Start of Block
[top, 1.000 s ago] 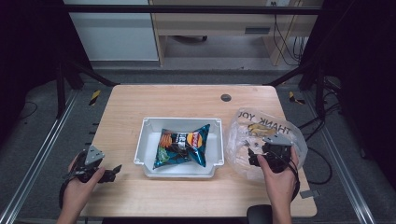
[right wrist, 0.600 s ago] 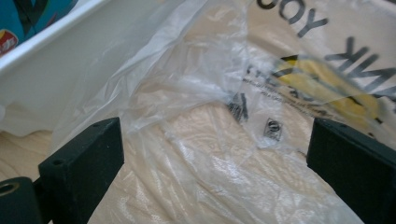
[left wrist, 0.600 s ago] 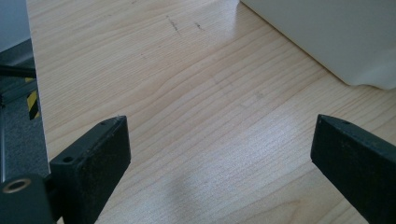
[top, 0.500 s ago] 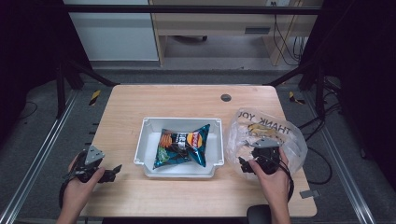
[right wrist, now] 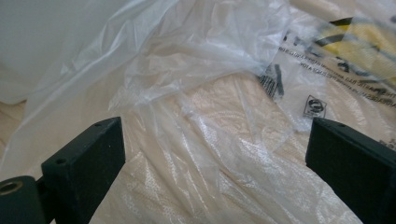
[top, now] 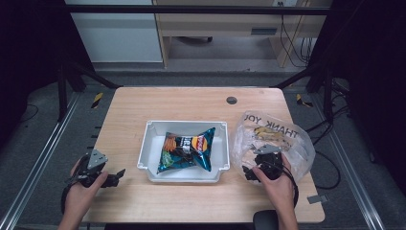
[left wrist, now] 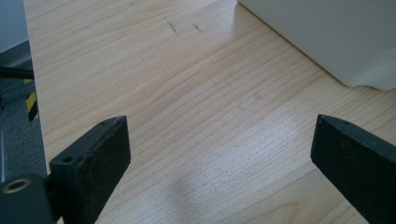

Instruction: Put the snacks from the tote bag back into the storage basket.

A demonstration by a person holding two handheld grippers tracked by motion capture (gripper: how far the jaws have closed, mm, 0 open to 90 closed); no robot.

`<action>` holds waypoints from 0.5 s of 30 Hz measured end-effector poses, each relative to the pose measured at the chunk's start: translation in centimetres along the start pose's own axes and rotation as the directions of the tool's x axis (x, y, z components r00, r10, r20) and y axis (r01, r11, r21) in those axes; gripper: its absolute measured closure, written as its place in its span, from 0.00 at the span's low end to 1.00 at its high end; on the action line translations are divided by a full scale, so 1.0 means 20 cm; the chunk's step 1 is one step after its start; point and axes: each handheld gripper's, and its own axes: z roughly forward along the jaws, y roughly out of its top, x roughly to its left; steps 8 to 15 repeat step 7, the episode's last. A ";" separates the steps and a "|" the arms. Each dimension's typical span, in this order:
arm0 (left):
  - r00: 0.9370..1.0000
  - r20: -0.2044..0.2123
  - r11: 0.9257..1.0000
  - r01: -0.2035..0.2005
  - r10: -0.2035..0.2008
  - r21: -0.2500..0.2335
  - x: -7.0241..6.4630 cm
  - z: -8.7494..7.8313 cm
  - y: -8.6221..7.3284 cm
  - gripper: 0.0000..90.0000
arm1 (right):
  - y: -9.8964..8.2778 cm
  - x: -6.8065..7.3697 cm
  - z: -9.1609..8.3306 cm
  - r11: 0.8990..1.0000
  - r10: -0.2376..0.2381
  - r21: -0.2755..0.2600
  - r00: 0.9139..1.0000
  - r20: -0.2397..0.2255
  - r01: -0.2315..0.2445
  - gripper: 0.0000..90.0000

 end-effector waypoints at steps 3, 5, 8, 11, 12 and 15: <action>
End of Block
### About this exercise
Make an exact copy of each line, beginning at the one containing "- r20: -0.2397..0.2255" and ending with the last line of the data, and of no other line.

### Solution to the problem
  - r20: -0.2397..0.2255
  - r01: -0.2315..0.2445
  - gripper: 0.0000..90.0000

 end-effector waypoints at steps 3, 5, 8, 11, 12 and 15: <action>

With that, the exercise is done.